Kincaids text lends a first-person understanding
of the legacy of the country's colonial past,
and to it's present day economic challenges. For
example, as we see a montage of the vacationer
in her hotel, voice-over: "When you sit down
to eat your delicious meal, it's better that you
don't know that most of what you are eating came
off a ship from Miami. There is a world of something
in this, but I can't go into it right now."

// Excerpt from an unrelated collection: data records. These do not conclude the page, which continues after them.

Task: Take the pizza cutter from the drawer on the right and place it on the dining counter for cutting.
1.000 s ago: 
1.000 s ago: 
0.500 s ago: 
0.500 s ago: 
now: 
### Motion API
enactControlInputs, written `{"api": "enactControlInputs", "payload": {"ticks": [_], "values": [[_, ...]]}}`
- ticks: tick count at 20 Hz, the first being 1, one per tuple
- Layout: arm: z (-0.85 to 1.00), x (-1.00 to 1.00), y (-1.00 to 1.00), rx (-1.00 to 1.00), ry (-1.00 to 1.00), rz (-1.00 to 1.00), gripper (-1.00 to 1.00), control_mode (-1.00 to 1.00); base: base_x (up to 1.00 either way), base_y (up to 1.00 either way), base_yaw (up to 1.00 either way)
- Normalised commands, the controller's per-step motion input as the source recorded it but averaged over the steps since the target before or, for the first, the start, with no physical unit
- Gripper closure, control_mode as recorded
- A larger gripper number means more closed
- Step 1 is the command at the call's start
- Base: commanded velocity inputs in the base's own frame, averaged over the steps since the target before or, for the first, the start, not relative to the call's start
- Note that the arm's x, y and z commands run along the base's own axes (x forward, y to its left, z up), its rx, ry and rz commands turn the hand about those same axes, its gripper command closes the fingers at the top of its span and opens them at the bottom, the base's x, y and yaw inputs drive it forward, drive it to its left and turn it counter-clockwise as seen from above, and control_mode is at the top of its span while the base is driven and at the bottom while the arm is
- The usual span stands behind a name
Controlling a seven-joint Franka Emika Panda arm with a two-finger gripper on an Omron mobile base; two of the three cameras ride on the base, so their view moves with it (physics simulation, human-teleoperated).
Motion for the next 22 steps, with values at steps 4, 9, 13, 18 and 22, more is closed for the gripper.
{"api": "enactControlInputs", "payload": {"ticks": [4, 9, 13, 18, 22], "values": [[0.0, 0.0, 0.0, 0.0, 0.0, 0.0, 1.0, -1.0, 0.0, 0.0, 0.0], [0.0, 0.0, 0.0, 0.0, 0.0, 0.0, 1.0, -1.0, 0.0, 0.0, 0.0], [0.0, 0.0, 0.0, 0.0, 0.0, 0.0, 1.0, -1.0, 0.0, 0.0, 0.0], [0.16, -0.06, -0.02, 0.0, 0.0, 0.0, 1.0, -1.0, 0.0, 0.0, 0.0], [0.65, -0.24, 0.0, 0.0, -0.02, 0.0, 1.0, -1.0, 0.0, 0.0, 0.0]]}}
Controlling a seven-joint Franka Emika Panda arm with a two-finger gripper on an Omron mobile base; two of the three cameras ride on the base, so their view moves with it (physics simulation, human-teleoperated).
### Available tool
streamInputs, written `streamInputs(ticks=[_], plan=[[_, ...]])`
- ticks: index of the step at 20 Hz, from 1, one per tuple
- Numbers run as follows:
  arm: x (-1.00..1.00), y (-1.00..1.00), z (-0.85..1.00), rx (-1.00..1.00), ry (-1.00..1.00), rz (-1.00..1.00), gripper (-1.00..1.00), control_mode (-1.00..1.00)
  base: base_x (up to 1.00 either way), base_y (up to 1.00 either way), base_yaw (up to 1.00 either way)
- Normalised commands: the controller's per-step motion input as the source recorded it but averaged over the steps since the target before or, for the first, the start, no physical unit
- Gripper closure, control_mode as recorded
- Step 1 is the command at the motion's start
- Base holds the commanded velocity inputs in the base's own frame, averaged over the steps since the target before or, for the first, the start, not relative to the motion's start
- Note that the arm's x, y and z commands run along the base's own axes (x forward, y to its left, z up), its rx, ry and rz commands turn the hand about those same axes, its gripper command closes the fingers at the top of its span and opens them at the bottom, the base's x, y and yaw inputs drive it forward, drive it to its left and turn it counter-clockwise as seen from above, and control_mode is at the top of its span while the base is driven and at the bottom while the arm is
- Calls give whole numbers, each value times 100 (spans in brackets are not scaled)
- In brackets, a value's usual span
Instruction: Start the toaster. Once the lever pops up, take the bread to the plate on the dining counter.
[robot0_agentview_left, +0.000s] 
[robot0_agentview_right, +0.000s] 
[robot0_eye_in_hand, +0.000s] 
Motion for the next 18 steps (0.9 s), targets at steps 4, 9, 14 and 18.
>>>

(adapted excerpt "A Small Place")
As we begin to understand the post-colonial
landscape outlined in Ms. Kincaids text, we cut
to archival footage of Former Prime Minister Michael
Manley in a post-independence speech condemning
the IMF stating that "the Jamaican government
will not accept anybody, anywhere in the world
telling us what to do in our own country. Above
all, we're not for sale."
Former Prime Minister Michael Manley
was elected on a non-IMF platform in 1976. He
was forced to sign Jamaica's first loan agreement
with the IMF in 1977 due to lack of viable alternatives--
a global pattern common throughout the Third World.
At present Jamaica owes over $4.5 billion to the
IMF, the World Bank and the Inter-American Development
Bank (IADB) among other international lending
agencies yet the meaningful development that these
loans have "promised" has yet to manifest.
In actuality the amount of foreign exchange that
must be generated to meet interest payments and
the structural adjustment policies which have
been imposed with the loans have had a negative
impact on the lives of the vast majority. The
country is paying out increasingly more than it
receives in total financial resources, and if
benchmark conditionalities are not met, the structural
adjustment program is made more stringent with
each re negotiation. To improve balance of payments,
devaluation (which raises the cost of foreign
exchange), high interest rates (which raise the
cost of credit), and wage guidelines (which effectively
reduce the price of local labor) are prescribed.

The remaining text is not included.